[WHAT IS NEEDED]: From the entries below, return exactly the lines beginning at the one that contains "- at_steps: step" and ending at the one that contains "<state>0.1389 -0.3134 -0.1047", both of them included, and only those lines.
[DATASET EXCERPTS]
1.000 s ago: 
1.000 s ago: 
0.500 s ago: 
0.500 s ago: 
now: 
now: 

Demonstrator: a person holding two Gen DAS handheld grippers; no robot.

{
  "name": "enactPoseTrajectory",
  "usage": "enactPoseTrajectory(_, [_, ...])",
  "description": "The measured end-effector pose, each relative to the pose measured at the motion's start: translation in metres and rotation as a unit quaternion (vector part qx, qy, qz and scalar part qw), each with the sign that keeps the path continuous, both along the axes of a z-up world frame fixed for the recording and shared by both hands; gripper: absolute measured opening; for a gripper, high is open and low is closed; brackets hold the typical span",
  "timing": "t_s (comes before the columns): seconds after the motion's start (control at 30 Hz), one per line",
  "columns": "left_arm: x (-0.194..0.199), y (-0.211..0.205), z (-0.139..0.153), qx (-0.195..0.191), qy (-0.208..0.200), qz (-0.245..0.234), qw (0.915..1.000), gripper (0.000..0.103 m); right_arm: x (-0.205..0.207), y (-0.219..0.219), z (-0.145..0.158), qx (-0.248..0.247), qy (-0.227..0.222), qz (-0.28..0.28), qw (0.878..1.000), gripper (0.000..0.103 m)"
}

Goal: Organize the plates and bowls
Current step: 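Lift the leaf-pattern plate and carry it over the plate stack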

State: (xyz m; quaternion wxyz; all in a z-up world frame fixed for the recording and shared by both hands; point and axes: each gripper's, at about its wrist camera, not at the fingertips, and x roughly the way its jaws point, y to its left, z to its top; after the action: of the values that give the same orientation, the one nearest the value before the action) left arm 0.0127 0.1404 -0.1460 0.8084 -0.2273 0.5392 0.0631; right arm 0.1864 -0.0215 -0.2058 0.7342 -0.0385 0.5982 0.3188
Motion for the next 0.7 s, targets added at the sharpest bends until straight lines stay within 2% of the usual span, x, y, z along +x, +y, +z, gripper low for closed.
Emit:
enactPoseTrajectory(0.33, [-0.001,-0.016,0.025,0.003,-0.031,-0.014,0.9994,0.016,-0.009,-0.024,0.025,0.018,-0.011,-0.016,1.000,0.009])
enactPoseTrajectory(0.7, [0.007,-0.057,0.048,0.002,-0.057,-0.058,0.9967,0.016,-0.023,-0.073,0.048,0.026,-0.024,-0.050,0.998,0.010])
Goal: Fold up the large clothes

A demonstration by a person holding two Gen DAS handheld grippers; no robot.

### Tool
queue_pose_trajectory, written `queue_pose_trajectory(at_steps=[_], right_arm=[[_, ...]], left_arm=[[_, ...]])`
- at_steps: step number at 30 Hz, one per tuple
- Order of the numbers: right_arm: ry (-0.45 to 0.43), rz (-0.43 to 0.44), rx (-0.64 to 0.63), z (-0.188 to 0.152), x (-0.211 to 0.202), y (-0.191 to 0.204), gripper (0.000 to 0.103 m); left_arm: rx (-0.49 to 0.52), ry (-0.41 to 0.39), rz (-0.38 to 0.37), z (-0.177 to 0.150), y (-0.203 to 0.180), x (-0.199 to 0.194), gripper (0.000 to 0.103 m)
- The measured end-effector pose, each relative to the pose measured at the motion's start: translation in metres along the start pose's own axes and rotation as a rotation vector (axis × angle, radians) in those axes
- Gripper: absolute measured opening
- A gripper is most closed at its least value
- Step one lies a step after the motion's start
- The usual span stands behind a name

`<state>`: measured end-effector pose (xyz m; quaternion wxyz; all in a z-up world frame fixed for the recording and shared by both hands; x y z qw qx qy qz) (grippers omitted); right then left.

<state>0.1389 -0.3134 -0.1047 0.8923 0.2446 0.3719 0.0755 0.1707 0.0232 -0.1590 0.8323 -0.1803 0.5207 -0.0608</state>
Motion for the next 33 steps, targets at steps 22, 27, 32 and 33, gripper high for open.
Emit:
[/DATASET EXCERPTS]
[COMPLETED EXERCISE]:
- at_steps: step number at 30 Hz, one per tuple
- Order of the numbers: right_arm: ry (-0.45 to 0.43), rz (-0.43 to 0.44), rx (-0.64 to 0.63), z (-0.188 to 0.152), x (-0.211 to 0.202), y (-0.191 to 0.204), gripper (0.000 to 0.103 m); left_arm: rx (-0.49 to 0.52), ry (-0.41 to 0.39), rz (-0.38 to 0.37), z (-0.177 to 0.150), y (-0.203 to 0.180), x (-0.199 to 0.194), gripper (0.000 to 0.103 m)
- The measured end-effector pose, each relative to the pose measured at the motion's start: translation in metres along the start pose's own axes and rotation as a rotation vector (axis × angle, radians) in those axes
- Gripper: absolute measured opening
- A gripper is most closed at its least value
- Step one lies a step after the motion's start
- The usual span stands behind a name

`<state>`: measured end-effector pose (xyz m; quaternion wxyz; all in a z-up world frame fixed for the recording and shared by both hands; x y z qw qx qy qz) (grippers omitted); right then left.

<state>0.1389 -0.3134 -0.1047 0.8923 0.2446 0.3719 0.0755 0.1707 0.0232 -0.1590 0.8323 -0.1803 0.5207 -0.0608</state>

Nothing remains to be added to the exercise.